← Back to context

Comment by Gigachad

12 hours ago

We still aren't going to be putting 200gb ram on a phone in a couple years to run those local models.

HBF is coming fast, with the first examples expected to be sampling to users this year.

The storage technology of Flash memory can be optimized to be as fast and more energy-efficient than DRAM at large linear reads, there was just little demand before because doing so costs you ~half of your density and doesn't improve your writes at all. All the flash memory manufacturers realized that this is a huge opportunity for model weights and are now chasing this.

Or in other words, after the initial price peak stabilizes in a few years, it will be reasonable to put ~500GB of weights into a device for ~$100 in memory costs.

That amount of RAM won’t be necessary. Gemma 4 and comparably sized Qwen 3.5 models are already better than the very best, biggest frontier models were just 12-18 months ago. Now in an 18-36GB footprint, depending on quantization.

We don’t need 200gb of RAM on a phone to run big models. Just 200 GB of storage thanks to Apple’s “LLM in a flash” research.

See: https://x.com/danveloper/status/2034353876753592372

  • Yes, I agree that this is the right solution, because for a locally-hosted model I value more the quality of the output than the speed with which it is produced, so I prefer the models as they were originally trained, not with further quantizations.

    While that paper praises the Apple advantage in SSD speed, which allows a decent performance for inference with huge models, nowadays SSD speeds equal or greater than that can be achieved in any desktop PC that has dual PCIe 5.0 SSDs, or even one PCIe 5.0 and one PCIe 4.0 SSDs.

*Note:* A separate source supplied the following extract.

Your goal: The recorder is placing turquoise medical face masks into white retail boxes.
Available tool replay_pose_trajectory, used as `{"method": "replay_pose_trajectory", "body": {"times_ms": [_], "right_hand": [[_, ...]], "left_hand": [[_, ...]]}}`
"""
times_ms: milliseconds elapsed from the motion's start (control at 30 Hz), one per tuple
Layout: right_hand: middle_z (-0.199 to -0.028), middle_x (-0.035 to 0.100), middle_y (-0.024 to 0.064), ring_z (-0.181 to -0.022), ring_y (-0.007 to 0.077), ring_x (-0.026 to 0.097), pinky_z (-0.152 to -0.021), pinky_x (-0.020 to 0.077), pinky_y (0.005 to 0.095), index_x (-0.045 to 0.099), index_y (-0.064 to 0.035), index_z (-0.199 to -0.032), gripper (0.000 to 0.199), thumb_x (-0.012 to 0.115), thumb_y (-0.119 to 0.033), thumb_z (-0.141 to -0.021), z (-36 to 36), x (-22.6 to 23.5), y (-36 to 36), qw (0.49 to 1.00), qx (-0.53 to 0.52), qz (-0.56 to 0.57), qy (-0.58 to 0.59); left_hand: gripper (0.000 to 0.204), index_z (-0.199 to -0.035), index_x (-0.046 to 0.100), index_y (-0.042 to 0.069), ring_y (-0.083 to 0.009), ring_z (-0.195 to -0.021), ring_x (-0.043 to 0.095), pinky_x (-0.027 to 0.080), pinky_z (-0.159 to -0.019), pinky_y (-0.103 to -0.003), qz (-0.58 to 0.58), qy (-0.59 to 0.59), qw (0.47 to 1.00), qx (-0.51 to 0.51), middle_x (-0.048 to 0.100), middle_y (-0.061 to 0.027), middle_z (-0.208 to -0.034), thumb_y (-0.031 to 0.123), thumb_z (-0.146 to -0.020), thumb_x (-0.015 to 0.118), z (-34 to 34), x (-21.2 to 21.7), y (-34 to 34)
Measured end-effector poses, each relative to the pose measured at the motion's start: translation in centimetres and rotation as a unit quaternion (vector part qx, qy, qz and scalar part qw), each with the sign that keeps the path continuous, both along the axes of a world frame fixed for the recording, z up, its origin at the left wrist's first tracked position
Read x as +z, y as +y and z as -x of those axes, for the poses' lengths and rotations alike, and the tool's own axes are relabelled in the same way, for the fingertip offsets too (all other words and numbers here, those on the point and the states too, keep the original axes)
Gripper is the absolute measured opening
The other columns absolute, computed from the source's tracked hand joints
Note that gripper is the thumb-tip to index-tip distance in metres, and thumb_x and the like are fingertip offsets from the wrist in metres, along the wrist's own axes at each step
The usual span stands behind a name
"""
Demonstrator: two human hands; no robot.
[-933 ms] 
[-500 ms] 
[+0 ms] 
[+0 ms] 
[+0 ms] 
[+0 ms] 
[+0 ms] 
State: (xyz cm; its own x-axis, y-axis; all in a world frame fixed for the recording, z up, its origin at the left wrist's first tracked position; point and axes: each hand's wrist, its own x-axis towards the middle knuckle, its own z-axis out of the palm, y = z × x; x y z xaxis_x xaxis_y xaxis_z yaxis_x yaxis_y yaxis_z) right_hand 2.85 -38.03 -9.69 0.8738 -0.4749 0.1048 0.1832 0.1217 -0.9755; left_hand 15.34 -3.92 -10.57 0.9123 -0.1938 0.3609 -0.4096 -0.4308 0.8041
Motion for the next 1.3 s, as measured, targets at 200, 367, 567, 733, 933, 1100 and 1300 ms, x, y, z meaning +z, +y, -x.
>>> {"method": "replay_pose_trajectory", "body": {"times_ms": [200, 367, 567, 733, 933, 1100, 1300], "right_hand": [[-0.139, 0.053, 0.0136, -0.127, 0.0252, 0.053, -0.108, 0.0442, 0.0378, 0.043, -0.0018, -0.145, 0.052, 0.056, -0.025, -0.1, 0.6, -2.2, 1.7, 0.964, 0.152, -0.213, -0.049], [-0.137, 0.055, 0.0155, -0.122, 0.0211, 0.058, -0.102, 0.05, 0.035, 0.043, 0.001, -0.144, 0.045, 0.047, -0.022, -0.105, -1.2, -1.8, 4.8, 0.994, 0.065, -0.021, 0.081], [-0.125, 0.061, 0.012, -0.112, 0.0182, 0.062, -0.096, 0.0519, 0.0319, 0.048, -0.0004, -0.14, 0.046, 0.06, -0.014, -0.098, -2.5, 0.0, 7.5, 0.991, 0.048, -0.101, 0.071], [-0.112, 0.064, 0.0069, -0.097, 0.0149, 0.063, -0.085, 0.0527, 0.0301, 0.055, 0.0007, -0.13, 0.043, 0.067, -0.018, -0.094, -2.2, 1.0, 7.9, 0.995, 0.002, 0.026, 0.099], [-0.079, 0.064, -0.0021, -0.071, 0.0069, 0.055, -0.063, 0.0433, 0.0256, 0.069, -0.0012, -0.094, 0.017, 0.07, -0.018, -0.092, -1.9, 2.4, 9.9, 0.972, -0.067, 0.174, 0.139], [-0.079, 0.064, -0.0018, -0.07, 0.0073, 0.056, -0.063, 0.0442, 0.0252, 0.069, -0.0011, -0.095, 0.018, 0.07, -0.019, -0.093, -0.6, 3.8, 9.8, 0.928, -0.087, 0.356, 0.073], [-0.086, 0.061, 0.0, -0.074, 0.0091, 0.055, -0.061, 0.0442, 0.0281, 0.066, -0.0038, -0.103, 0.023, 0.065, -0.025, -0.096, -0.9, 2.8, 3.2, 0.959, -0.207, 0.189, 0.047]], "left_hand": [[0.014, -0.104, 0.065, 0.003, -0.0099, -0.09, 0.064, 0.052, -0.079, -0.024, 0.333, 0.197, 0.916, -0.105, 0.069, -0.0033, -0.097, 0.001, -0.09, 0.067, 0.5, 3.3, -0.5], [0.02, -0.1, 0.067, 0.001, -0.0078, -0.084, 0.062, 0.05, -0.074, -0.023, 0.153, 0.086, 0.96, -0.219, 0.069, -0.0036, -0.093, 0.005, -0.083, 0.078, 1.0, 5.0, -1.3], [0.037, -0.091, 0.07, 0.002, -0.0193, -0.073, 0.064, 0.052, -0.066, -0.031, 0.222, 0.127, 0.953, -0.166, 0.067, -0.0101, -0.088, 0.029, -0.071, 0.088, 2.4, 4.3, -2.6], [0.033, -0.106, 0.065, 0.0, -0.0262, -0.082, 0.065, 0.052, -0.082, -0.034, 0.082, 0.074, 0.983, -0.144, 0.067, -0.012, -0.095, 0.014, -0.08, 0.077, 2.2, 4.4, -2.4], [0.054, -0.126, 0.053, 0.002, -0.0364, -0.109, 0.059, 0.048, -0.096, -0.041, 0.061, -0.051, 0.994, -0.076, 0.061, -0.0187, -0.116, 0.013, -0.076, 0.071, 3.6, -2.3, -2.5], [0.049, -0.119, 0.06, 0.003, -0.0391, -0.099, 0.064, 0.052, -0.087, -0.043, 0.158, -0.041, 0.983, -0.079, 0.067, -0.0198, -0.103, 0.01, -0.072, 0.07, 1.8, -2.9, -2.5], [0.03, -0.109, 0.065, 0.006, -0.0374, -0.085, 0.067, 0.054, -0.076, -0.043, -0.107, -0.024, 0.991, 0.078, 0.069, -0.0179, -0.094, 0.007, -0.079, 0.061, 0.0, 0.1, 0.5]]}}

    Because I had also independently reached this conclusion, like I presume many others, I have just started to work a week ago on modifying llama.cpp to use in an optimal manner weights stored on SSDs, while also batching many tasks, so that they will share each pass through the SSDs. I assume that in the following months we will see more projects in this direction, so the local hosting of very large models will become easier and more widespread, allowing the avoidance of the high risks associated with external providers, like the recent enshittification of Claude Code.

A lot of people are making the mistake of noticing that local models have been 12-24 months behind SotA ones for a good portion of the last couple years, and then drawing a dotted line assuming that continues to hold.

It simply.. doesn't. The SotA models are enormous now, and there's no free lunch on compression/quantization here.

Opus 4.6 capabilities are not coming to your (even 64-128gb) laptop or phone in the popular architecture that current LLMs use.

Now, that doesn't mean that a much narrower-scoped model with very impressive results can't be delivered. But that narrower model won't have the same breadth of knowledge, and TBD if it's possible to get the quality/outcomes seen with these models without that broad "world" knowledge.

It also doesn't preclude a new architecture or other breakthrough. I'm simply stating it doesn't happen with the current way of building these.

edit: forgot to mention the notion of ASIC-style models on a chip. I haven't been following this closely, but last I saw the power requirements are too steep for a mobile device.

  • Don’t underestimate the march of technology. Just look at your phone, it has more FLOPS than there were in the entire world 40 years ago.

    • And I think it's very likely that with improved methods you could get opus 4.6 level performance on a wrist watch in few years.

      You needed supercomputer to win in chess until you didn't.

      Currently local models performance in natural language is much better than any algorithm running on a super computer cluster just few years ago.

    • Yeah, but that's the current state of the art after decades of aggressive optimizations, there's no foreseeable future where we'll ever be able to cram several orders of magnitude more ram into a phone.

      1 reply →

  • Would the model even need that breath of knowledge? Humans just look things up in books or on Wikipedia, which you can store on a plain old HDD, not VRAM. All books ever written fit into about 60TB if you OCR them, and the useful information in them probably in a lot less, that's well within the range of consumer technology.

  • The gap between SOTA models and open / local models continues to diminish as SOTA is seeing diminishing returns on scaling (and that seems to be the main way they are "improving"), whereas local models are making real jumps. I'm actually more optimistic local models will catch up completely than I am SOTA will be taking any great leaps forward.

  • Pretty sure there’s at least a couple orders of magnitude in purely algorithmic areas of LLM inference; maybe training, too, though I’m less confident here. Rationale: meat computers run on 20W, though pretraining took a billion years or so.

  • There's been plenty of free lunch shrinking models thus far with regards to capability vs parameter count.

    Contradicting that trend takes more than "It simply.. doesn't."

    There's plenty of room for RAM sizes to double along with bus speed. It idled for a long time as a result of limited need for more.